Here is the URL for the Cookshack forum  http://forum.cookshack.com/cgi-bin/ultimatebb.cgi

It looks like it is hosted by Cookshack so I don't know what kind of opinions you will get.


----------



## los (Mar 6, 2006)

Hey before you go out and buy a cook shack you should look into smokintex.  I have a cookshack and love it!  But I've noticed that the smokintex is a bit bigger, less in price, and equally as good in quality.  You should check out the  new smoker they just came out with,. the electric model 1500.   www.smokintex.com.


----------



## Greg Rempe (Mar 6, 2006)

I have a high end grill store in Cleveland that I visit from time to time and they carriy the SmokinTex units.  The owner has one himself and says he loves it.  So I would say click on the link that Los provided and see what's what.

That being said, I know some guys who have the Cookshack and swear by it as well...personally I like live fire...pyro!!


----------



## los (Mar 6, 2006)

I tell you if you are pressed for time and can't sit around the fire you can't beat these electric smokers.  I call my cookshack the Ron Poppeil smoker.  You just set it and forget it!


----------



## jminion1 (Mar 6, 2006)

The Cookshack electric unit I assume, needs very little wood because of design and you would need add a charcoal briquete to get any smoke ring.

I prefer the FE series using pellets for fuel, the overall product is better IMO. Lot more money for the units.

Jim


----------



## Finney (Mar 7, 2006)

jminion said:
			
		

> The Cookshack electric unit I assume, needs very little wood because of design and you would need add a charcoal briquete to get any smoke ring.
> 
> I prefer the FE series using pellets for fuel, the overall product is better IMO. Lot more money for the units.
> 
> Jim


That's interesting, Jim.


----------



## Captain Morgan (Mar 7, 2006)

hey, Mike, which do you prefer?


----------



## Finney (Mar 8, 2006)

Captain Morgan said:
			
		

> hey, Mike, which do you prefer?


My guess would be the Stumps... since he used the term "upgrade". 8-[


----------



## Finney (Mar 9, 2006)

Yeah Grumpy, we've got lots of guys that have those here.
They might have jobs or something (lives) that keep them from posting so often.


----------



## Puff1 (Mar 10, 2006)

Finney said:
			
		

> Yeah Grumpy, we've got lots of guys that have those here.
> They might have jobs or something (lives) that keep them from posting so often.


Mcgrumpy, I just picked up a Char Griller last weekend, I smoked a 9lb butt, and some ribs I'm real happy with It :grin:
My job and my (life) keep me from posting alot  
 But I really like my new cooker :grin:


----------



## ScottyDaQ (Mar 10, 2006)

Finney said:
			
		

> Yeah Grumpy, we've got lots of guys that have those here.
> *They might have jobs or something (lives)* that keep them from posting so often.




Hahahaaaa Losers.  8-[


----------



## Finney (Mar 13, 2006)

I don't know.... but Freddie may be biased.   

Just kidding Freddie. 8-[


----------



## john a (Mar 21, 2006)

You cannot beat the Cookshack or Smokin Tex for set it and forget.

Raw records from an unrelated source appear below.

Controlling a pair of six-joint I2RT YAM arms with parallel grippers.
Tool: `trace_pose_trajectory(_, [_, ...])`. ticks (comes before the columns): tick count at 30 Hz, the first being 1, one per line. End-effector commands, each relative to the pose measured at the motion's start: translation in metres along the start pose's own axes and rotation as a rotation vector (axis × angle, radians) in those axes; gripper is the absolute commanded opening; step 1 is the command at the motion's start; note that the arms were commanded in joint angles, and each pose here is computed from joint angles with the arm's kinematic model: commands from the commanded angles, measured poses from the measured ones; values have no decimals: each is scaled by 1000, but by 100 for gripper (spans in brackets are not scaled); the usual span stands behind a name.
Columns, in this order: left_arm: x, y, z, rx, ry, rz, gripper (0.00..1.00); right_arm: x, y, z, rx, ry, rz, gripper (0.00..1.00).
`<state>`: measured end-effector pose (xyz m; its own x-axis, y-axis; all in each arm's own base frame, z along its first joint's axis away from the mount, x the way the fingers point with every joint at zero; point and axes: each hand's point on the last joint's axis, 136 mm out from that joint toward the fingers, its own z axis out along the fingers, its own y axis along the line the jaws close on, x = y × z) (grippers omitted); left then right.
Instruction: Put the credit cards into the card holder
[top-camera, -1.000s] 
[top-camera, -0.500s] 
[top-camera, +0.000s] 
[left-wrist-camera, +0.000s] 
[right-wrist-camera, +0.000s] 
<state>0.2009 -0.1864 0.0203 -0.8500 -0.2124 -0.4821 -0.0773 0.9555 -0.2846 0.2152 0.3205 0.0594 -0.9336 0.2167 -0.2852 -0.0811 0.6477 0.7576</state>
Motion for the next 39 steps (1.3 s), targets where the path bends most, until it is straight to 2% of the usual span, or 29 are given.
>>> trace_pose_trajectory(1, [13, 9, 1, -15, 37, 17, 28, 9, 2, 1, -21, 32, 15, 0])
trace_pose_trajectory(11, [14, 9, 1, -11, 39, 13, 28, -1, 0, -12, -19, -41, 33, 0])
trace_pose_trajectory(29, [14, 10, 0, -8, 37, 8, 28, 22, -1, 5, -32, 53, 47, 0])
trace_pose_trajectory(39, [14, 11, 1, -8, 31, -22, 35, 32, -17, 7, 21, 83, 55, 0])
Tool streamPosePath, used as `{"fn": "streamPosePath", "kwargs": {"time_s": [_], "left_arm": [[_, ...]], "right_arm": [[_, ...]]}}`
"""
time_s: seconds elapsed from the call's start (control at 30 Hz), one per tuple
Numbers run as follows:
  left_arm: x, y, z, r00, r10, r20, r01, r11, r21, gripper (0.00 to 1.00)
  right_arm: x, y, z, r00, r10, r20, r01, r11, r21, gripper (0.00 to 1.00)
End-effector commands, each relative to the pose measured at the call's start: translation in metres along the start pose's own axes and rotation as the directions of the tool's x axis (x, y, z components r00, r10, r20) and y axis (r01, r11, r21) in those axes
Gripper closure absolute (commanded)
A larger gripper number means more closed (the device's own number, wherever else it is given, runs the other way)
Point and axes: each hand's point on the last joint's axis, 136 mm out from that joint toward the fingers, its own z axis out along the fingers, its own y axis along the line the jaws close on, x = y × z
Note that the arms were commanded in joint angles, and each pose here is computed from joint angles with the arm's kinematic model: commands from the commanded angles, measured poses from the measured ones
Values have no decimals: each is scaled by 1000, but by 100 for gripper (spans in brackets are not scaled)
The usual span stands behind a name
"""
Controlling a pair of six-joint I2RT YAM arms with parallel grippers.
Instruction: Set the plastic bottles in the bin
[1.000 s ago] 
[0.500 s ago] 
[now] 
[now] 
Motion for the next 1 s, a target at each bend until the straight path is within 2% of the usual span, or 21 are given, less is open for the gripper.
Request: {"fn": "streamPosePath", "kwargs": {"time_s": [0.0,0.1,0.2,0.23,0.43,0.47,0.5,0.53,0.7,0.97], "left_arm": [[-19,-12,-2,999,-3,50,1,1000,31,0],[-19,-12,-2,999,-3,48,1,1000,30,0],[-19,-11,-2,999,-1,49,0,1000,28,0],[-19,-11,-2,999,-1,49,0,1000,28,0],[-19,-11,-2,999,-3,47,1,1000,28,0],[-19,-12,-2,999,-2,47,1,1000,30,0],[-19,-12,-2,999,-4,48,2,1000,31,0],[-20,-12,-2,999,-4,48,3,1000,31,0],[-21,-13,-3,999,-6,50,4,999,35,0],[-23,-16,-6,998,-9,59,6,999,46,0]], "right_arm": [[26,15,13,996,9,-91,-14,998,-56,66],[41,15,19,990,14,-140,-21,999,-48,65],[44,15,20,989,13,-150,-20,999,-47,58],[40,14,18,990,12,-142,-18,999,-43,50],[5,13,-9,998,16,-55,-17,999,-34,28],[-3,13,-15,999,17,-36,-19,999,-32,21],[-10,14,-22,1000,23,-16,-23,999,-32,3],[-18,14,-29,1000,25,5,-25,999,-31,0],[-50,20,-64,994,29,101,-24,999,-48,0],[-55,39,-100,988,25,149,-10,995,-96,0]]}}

I've had a Smokin Tex, Model 1400, for about three years now, it's great. Holds a lot of moisture and is very good with butts, brisket, and ribs. With ribs I open the door a couple of times to let the moisture out. Not the greatest thing with chicken because of the moisture.

John


----------



## Puff1 (Mar 21, 2006)

ScottyDaQ said:
			
		

> Finney said:
> 
> 
> 
> ...


 :taunt:


----------